## Exercise
All that should be output is the block of lines below from the line with "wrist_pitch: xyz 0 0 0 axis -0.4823" to the line with "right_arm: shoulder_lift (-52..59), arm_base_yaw", both included, exactly as written.

--

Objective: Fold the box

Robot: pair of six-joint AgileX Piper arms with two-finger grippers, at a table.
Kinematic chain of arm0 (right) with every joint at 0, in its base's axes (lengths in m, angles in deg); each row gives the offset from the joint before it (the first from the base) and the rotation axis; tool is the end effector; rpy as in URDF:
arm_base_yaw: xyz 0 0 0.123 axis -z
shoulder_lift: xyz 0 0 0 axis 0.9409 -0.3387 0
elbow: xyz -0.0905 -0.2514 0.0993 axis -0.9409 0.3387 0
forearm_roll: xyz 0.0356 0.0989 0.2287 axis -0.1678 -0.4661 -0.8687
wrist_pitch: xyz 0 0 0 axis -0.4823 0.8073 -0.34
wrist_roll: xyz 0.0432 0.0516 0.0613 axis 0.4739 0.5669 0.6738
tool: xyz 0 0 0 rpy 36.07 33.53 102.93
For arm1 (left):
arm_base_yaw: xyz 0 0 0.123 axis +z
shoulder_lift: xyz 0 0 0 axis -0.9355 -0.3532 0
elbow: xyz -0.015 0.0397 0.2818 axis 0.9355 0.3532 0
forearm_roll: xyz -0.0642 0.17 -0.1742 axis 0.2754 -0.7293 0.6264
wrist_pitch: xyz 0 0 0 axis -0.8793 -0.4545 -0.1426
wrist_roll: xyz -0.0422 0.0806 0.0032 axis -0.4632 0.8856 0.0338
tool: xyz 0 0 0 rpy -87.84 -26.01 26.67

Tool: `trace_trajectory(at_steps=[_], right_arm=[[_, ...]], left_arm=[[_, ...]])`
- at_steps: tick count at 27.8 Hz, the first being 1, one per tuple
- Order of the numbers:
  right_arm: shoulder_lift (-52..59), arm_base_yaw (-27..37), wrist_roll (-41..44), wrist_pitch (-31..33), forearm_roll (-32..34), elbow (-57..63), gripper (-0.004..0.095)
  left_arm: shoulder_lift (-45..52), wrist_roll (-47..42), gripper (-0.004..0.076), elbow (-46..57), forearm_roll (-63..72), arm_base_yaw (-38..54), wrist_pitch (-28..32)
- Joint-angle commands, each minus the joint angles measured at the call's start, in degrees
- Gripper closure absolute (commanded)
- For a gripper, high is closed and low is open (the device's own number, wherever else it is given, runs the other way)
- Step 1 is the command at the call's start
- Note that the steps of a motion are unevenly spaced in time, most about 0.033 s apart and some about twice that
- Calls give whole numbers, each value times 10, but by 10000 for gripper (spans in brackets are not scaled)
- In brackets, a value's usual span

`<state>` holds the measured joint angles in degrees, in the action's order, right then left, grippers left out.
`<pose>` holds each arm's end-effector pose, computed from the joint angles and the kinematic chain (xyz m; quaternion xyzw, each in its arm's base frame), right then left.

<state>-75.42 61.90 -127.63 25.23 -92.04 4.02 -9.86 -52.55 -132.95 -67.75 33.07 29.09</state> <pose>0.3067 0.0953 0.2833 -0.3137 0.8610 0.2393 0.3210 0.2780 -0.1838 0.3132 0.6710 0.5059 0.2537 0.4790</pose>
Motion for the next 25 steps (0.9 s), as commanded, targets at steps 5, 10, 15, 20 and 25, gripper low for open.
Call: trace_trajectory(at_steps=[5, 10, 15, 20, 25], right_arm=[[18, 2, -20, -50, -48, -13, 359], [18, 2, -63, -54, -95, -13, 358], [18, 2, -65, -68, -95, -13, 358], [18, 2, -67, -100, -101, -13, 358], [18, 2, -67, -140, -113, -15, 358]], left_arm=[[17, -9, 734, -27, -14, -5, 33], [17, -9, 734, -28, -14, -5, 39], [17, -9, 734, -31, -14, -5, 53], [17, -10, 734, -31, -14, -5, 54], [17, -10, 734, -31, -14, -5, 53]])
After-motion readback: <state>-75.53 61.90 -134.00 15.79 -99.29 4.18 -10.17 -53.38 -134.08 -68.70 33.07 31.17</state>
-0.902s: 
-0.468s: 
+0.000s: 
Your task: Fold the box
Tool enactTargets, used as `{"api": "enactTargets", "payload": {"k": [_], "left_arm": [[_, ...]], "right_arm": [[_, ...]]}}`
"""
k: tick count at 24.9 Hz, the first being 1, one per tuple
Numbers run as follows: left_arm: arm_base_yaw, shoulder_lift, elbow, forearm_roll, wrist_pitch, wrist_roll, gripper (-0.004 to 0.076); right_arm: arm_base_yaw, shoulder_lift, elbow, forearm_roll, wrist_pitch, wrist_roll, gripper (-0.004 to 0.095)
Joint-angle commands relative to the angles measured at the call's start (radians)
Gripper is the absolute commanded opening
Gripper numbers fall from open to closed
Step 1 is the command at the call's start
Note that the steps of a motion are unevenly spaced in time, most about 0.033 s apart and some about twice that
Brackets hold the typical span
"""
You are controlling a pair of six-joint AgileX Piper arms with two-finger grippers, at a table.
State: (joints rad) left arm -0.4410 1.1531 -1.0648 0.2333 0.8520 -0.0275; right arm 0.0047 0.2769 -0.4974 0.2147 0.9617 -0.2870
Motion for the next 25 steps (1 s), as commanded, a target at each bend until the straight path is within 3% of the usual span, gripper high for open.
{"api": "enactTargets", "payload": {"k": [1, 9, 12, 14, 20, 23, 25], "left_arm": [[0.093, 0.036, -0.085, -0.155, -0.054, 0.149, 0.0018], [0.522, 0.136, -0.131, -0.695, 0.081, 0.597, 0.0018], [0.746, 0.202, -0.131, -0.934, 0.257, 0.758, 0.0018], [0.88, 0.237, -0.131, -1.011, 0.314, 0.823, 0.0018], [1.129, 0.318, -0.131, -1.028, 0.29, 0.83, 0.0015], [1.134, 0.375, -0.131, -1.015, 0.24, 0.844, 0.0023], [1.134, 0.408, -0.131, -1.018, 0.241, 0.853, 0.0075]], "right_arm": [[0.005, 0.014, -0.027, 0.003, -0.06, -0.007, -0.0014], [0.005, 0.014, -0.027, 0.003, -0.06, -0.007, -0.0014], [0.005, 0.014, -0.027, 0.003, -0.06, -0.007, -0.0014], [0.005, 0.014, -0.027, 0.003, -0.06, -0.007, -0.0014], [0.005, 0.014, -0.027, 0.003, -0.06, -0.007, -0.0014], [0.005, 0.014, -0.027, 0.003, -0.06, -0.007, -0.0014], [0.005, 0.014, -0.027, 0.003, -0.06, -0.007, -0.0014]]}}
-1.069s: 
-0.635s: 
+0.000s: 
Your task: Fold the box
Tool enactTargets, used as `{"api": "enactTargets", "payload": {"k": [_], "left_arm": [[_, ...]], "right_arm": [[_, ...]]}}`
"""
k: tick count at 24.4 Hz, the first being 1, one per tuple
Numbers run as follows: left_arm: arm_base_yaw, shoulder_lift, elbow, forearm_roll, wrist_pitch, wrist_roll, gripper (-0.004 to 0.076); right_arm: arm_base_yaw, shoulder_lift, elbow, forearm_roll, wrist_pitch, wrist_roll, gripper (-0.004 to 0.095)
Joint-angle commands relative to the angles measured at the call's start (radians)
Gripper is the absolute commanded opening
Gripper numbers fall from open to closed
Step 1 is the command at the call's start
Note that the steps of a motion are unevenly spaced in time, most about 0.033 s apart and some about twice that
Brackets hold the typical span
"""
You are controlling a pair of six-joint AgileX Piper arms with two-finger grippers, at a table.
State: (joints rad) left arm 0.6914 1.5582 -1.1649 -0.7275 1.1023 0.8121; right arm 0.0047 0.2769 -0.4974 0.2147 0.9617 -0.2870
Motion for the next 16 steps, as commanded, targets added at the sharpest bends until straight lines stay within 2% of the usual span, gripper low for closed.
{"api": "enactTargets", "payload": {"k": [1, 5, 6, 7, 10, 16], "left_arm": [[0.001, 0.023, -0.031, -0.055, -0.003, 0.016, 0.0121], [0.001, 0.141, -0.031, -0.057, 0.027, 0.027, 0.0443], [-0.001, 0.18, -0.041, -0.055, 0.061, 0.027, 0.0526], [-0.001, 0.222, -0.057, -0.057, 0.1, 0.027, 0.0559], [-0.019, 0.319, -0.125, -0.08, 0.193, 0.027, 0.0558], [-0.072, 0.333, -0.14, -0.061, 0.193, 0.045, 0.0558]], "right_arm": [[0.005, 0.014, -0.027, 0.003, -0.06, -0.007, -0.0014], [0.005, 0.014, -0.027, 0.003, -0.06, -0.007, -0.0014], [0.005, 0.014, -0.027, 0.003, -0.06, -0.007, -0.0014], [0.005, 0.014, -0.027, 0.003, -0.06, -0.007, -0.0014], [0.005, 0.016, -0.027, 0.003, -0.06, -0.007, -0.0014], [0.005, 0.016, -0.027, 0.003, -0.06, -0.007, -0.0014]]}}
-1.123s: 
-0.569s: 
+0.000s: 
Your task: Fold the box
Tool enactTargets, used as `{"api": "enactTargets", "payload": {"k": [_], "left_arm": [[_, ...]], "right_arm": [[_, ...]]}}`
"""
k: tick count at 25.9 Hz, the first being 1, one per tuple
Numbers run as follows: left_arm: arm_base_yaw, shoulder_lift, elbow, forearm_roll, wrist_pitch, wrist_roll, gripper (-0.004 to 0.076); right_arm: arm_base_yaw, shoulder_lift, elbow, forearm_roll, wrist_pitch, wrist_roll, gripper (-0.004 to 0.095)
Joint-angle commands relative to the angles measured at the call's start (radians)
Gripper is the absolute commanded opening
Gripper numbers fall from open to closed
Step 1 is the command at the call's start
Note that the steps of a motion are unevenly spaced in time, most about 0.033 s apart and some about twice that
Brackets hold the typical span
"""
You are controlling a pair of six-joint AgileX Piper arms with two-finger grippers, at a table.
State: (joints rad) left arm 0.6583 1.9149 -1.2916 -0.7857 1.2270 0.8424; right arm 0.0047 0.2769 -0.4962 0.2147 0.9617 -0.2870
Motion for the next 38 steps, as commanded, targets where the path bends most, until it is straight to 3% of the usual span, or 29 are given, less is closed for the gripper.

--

## Your response
wrist_pitch: xyz 0 0 0 axis -0.4823 0.8073 -0.34
wrist_roll: xyz 0.0432 0.0516 0.0613 axis 0.4739 0.5669 0.6738
tool: xyz 0 0 0 rpy 36.07 33.53 102.93
For arm1 (left):
arm_base_yaw: xyz 0 0 0.123 axis +z
shoulder_lift: xyz 0 0 0 axis -0.9355 -0.3532 0
elbow: xyz -0.015 0.0397 0.2818 axis 0.9355 0.3532 0
forearm_roll: xyz -0.0642 0.17 -0.1742 axis 0.2754 -0.7293 0.6264
wrist_pitch: xyz 0 0 0 axis -0.8793 -0.4545 -0.1426
wrist_roll: xyz -0.0422 0.0806 0.0032 axis -0.4632 0.8856 0.0338
tool: xyz 0 0 0 rpy -87.84 -26.01 26.67

Tool: `trace_trajectory(at_steps=[_], right_arm=[[_, ...]], left_arm=[[_, ...]])`
- at_steps: tick count at 27.8 Hz, the first being 1, one per tuple
- Order of the numbers:
  right_arm: shoulder_lift (-52..59), arm_base_yaw (-27..37), wrist_roll (-41..44), wrist_pitch (-31..33), forearm_roll (-32..34), elbow (-57..63), gripper (-0.004..0.095)

There is no more to this exercise.